Loss Of Valuables In A Crisis (quarantine And Pandemic)

Video: Loss Of Valuables In A Crisis (quarantine And Pandemic)

Video: Loss Of Valuables In A Crisis (quarantine And Pandemic)
Video: Celebrities Losing Their Minds In Quarantine 2024, May
Loss Of Valuables In A Crisis (quarantine And Pandemic)
Loss Of Valuables In A Crisis (quarantine And Pandemic)
Anonim

There is a crisis in the world. One way or another, in one way or another, everyone at least somehow encounters this. And in these times, the question of values invariably arises. In particular, their revaluation.

Today I do not want to pay attention to universal human values. And I definitely don’t want to edify in the style: “Family is everything! Amen!" and “Hurray, at last you will at least stay together! Appreciate this, your well … motto! " Even in the case of “good” (quotes, because the concept is subjective) couples, they have something to work on during this period of time, because the interaction pattern is noticeably changing for everyone. And even more so, I personally consider family to be one of the values. And each adult can determine the issue of family priority for himself. What do I want to talk about / /

The other day I was driving a minibus … and suddenly I realized certain values - small value. Values are in the habit. Values in the usual way of life. The values are in the comfort to which we are so accustomed. I suddenly looked with great respect in the mirror at the driver who was driving us. A person is almost at a disadvantage for himself (for money), as well as in a situation of risk with his health, he takes us from point A to point B.
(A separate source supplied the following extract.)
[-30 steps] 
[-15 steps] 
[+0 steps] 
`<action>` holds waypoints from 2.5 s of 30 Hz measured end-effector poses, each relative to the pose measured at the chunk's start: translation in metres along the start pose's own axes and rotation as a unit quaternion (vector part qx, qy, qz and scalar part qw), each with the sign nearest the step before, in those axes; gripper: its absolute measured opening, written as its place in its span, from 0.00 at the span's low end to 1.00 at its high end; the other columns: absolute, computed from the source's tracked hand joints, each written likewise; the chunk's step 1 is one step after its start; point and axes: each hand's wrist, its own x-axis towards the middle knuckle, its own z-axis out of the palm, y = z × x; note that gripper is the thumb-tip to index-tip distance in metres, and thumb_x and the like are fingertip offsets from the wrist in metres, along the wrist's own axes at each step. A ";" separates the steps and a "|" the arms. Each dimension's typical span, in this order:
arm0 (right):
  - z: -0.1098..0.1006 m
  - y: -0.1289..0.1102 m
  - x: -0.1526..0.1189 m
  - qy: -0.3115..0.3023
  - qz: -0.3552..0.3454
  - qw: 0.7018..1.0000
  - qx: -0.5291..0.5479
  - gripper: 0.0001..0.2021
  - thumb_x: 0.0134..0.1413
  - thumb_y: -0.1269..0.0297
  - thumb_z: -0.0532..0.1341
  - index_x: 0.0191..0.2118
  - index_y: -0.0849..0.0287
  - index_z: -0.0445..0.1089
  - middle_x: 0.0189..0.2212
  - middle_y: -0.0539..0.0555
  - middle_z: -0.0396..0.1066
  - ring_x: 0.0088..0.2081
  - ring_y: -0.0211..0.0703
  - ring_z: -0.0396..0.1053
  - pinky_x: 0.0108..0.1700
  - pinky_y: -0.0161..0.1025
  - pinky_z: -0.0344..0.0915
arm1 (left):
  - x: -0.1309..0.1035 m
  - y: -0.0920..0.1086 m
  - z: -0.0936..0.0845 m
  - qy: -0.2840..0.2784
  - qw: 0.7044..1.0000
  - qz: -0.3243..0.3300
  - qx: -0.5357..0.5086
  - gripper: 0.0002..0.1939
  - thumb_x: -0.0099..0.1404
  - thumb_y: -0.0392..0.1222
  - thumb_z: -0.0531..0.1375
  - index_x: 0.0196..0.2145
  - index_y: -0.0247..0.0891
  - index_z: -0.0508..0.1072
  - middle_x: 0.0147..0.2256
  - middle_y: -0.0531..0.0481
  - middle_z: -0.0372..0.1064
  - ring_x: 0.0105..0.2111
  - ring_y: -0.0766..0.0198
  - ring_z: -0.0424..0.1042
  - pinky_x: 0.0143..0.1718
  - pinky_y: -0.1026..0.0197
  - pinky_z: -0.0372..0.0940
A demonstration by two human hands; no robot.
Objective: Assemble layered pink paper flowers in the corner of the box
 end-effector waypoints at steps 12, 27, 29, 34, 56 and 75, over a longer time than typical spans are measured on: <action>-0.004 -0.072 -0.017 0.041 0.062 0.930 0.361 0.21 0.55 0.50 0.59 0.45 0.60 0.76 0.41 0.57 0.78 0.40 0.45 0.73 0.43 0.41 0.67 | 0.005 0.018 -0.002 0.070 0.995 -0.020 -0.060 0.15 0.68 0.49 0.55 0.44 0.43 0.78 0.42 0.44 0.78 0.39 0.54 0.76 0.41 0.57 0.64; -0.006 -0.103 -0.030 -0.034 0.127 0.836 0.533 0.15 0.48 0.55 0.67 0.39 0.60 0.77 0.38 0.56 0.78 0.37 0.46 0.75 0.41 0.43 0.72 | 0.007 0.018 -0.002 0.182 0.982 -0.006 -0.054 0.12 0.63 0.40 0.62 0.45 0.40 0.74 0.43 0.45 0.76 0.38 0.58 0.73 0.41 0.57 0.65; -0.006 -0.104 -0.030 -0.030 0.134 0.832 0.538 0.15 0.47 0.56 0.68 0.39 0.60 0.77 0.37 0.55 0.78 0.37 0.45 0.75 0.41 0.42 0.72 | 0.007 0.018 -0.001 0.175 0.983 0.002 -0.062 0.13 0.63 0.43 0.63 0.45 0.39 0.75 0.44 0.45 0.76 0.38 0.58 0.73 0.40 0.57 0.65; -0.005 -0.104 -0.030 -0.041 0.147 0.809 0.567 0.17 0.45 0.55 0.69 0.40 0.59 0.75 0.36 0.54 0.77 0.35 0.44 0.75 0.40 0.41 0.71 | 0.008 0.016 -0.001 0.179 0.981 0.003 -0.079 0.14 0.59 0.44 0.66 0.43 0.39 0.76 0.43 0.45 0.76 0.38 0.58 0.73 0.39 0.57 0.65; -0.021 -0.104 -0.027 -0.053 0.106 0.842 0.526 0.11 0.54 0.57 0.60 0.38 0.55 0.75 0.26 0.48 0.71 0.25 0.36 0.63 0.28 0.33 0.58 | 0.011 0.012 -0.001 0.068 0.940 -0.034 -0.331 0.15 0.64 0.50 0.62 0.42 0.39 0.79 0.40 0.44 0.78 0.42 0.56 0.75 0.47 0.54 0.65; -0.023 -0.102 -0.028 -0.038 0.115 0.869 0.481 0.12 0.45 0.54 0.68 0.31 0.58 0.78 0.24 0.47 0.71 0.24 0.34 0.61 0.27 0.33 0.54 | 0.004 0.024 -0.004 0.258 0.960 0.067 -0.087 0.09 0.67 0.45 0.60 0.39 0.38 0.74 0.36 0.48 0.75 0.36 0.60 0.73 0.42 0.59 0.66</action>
Immediately I looked around and saw a row of closed shops. I thought that this is not now … And I rarely go to non-grocery stores. But the familiar knowledge that I can go there is valuable.

I love going to the movies, but I can't. Yes, you can watch the film at home, but the value is in the atmosphere. Sometimes I like to sit in a cafe. You can cook at home, but the atmosphere, and the tension, the time to cook:) …

The most pleasant thing here was the understanding that I am not alone in this process of realizing values. One of my clients at the last meeting told me: "I never thought that I would miss the routine!" And I thought that I already miss a simple trip to my office to work "offline" … listening to music on the way, thinking and even worrying that I might be late:) I'm glad that I will soon be able to go there again for live communication!

You probably already thought about this too? I thought so that a couple of hundred years ago there were no such usual pleasant, simple, everyday opportunities for us … Perhaps this situation ultimately affects me in a positive way from the point of view of revaluation of values:

When you stop taking something for granted, you somehow start to appreciate it.

And of course, well, you cannot come to this without losing it or not moving at least a little from it at least for a while - at the choice of the state or by personal choice.

And I am not saying now to cling to the person who is preparing coffee in panic, pouring compliments and gratitude on him as soon as the quarantine ends:) But, rather, to the fact that it would be nice to form this "Internal reserve" that such opportunities in themselves are a good basis for life.

The other day I read the meme: “Quarantine is scary !? And if the Internet was taken away! And here, yes, I completely agreed)) If it were not for this modern whim, I would not have written to you about it today, but you would not have read it!

Well, on the other hand, I even looked with relief that temporarily I can legally rest from an active social life, from an active social position, from a large crowd of people. And in this I also see value. Of course, I saw value in this only when I faced my crisis, that now all this is not there, that now I do not have enough of it. So it is always, perhaps:

We can truly appreciate something only when we look at things soberly

For example, when parting with an abuser (emotional / material / physical rapist, etc.) we may miss good moments together, but when we soberly remember what we paid for it, we can also continue to value our current choice with him (her) not to be.

I think, although it is difficult in many ways, it is also of great value that now a lot is possible it is legal not to do … This idea was voiced not so long ago by my colleague, and immediately, to be honest, I did not understand him. And the further I go, the more I am filled with the opposite value of this whole situation!

therefore I wish you to acquire your new values in this difficult time, as well as positively overestimate the old ones: discard what is not relevant, add what is important now.